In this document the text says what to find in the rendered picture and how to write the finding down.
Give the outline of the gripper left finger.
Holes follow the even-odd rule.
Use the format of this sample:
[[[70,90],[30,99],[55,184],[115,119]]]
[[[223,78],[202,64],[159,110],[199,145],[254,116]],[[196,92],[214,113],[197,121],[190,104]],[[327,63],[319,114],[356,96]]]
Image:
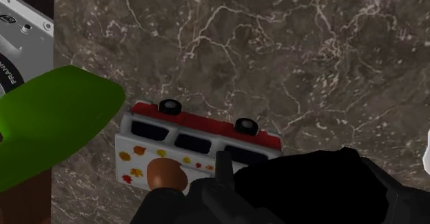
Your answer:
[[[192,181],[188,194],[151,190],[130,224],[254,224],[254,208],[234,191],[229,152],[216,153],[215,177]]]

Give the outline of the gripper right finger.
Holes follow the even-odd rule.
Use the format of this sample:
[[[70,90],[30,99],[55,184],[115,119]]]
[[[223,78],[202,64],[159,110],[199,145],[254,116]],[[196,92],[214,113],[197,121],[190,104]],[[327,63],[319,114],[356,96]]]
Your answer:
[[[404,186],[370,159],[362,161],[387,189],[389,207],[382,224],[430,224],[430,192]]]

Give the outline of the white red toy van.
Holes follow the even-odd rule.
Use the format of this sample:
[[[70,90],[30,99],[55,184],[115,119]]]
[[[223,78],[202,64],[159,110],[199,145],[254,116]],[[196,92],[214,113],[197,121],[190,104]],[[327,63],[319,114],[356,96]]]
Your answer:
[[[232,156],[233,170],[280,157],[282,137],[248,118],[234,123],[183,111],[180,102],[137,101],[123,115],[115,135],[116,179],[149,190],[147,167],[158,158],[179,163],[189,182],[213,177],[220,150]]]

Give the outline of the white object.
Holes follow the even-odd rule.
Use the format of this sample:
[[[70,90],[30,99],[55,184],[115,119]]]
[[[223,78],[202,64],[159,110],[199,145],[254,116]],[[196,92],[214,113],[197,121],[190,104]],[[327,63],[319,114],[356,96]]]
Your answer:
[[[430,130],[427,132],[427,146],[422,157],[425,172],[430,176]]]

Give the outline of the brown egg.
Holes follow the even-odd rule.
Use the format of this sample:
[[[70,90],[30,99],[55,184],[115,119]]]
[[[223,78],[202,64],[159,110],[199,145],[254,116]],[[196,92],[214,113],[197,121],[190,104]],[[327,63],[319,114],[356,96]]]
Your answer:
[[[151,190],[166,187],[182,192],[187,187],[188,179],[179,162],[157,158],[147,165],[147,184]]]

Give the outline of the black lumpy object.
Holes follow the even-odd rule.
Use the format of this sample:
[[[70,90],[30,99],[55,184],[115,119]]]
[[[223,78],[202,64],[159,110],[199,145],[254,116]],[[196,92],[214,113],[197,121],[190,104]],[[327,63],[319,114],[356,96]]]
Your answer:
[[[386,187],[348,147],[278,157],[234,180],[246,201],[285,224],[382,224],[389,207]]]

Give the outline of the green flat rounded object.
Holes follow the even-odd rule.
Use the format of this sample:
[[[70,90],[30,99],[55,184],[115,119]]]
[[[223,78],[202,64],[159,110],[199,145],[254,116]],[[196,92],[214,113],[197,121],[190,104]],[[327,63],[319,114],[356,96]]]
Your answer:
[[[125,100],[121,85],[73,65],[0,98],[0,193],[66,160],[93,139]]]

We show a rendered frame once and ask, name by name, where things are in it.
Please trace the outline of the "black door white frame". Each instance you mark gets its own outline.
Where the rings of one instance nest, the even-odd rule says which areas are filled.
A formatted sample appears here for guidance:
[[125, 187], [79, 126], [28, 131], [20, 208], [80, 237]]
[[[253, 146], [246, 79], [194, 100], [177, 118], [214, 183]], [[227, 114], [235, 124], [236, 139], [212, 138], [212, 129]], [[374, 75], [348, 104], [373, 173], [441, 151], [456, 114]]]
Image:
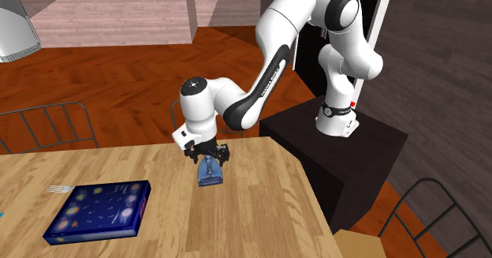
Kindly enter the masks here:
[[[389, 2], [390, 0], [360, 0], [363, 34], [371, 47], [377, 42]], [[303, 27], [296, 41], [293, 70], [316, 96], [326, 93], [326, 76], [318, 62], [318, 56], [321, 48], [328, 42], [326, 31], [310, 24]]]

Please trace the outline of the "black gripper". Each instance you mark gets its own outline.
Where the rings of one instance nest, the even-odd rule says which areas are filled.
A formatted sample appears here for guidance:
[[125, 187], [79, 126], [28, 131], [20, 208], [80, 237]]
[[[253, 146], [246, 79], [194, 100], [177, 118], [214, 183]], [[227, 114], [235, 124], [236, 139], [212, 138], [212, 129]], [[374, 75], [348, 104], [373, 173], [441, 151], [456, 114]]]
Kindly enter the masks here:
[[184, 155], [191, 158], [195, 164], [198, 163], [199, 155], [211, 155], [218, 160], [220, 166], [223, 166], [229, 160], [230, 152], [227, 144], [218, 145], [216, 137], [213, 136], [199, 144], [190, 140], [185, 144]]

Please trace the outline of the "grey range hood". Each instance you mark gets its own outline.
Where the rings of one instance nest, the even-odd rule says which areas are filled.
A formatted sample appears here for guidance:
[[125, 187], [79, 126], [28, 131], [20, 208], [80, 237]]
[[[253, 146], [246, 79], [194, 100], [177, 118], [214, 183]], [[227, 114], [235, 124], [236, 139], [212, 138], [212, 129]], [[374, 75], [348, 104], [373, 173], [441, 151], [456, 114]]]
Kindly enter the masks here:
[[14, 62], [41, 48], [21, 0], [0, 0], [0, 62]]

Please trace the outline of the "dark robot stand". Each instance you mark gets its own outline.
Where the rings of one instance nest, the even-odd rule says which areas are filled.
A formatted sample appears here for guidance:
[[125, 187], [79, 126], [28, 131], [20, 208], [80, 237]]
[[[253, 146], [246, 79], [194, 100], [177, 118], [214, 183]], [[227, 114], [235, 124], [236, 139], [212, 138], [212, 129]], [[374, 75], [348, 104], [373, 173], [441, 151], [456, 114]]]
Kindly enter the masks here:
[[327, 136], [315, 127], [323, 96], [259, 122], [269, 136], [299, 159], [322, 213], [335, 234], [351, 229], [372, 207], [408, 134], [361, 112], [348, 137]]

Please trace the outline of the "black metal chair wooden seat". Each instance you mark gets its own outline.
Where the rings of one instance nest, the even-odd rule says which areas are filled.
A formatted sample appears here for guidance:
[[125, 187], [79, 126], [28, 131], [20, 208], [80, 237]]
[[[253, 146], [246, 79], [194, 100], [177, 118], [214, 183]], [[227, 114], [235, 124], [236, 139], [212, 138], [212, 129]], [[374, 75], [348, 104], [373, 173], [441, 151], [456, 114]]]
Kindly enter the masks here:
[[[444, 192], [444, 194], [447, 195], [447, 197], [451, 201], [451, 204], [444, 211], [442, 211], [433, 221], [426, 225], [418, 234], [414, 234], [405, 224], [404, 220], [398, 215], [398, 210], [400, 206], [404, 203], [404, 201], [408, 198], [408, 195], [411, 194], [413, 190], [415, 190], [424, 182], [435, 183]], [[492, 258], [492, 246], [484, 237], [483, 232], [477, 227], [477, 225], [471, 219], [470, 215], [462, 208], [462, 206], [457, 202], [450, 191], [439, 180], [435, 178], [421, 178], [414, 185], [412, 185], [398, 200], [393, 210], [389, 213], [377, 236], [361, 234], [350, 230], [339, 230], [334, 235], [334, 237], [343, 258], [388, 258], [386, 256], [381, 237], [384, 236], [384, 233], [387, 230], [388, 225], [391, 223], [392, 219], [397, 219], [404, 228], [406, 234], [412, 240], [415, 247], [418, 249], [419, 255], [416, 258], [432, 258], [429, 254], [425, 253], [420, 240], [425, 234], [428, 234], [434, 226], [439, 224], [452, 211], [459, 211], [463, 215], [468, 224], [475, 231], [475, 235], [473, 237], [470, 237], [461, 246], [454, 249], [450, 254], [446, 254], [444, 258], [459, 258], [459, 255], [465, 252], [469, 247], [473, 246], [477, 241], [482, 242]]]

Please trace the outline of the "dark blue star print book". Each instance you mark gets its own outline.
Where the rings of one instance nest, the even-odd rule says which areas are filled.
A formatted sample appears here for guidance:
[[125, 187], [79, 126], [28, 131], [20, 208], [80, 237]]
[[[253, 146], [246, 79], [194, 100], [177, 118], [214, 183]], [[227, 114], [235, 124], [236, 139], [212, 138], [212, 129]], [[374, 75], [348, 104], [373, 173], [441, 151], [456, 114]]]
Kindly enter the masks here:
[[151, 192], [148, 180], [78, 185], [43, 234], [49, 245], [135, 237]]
————
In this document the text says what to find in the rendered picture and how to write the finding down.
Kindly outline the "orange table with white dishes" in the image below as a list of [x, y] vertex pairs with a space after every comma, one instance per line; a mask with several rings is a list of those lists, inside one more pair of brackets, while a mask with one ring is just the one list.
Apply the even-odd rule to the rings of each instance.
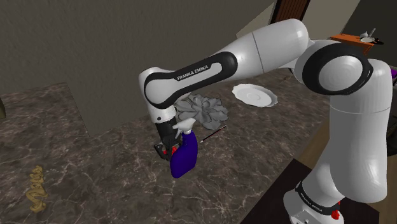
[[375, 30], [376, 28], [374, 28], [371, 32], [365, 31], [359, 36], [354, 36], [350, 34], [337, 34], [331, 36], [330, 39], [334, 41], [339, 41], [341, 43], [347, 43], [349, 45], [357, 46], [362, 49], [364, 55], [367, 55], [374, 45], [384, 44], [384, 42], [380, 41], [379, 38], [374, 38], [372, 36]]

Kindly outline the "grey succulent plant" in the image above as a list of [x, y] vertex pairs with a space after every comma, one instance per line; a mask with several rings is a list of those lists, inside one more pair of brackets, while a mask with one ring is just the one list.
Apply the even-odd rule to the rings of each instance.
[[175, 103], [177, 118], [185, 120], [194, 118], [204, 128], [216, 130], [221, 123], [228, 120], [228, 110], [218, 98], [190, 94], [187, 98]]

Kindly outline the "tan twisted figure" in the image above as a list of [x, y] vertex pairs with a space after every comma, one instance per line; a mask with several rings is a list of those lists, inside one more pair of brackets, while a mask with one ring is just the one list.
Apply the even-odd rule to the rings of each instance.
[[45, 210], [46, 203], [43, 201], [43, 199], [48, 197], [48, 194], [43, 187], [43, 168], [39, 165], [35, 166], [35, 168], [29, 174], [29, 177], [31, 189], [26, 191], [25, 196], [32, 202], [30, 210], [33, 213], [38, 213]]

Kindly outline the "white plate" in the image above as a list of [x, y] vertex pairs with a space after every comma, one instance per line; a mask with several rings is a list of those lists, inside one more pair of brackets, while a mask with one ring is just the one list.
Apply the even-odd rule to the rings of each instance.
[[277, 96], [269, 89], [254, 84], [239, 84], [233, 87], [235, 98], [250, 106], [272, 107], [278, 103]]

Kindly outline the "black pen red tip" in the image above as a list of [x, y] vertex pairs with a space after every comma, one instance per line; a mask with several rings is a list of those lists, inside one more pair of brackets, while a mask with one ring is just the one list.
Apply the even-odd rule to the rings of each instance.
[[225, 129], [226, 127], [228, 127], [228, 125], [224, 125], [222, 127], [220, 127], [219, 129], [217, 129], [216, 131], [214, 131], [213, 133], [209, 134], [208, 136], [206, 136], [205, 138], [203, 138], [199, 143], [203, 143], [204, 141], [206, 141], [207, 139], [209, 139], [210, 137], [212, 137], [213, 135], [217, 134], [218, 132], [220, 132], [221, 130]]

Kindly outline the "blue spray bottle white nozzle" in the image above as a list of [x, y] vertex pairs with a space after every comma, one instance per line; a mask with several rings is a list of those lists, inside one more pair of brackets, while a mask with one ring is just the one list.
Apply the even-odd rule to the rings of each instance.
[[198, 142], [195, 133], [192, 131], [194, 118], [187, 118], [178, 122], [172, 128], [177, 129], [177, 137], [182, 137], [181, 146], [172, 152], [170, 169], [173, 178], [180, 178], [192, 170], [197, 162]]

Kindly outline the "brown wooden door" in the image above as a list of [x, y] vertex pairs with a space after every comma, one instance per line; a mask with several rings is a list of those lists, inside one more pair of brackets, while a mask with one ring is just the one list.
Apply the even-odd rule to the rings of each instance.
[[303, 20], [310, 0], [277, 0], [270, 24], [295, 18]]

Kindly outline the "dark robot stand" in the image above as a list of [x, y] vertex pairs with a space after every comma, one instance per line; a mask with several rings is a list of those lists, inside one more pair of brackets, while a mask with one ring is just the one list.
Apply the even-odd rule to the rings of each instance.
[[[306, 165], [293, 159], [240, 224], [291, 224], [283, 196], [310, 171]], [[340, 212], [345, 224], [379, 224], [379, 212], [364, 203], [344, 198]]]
————
__Work required__: Take every line from the listing above that includes the word "object" and copy it.

__Exercise result__:
Give the outline of the white object.
Give the outline of the black lumpy object.
Give the outline of the green flat rounded object.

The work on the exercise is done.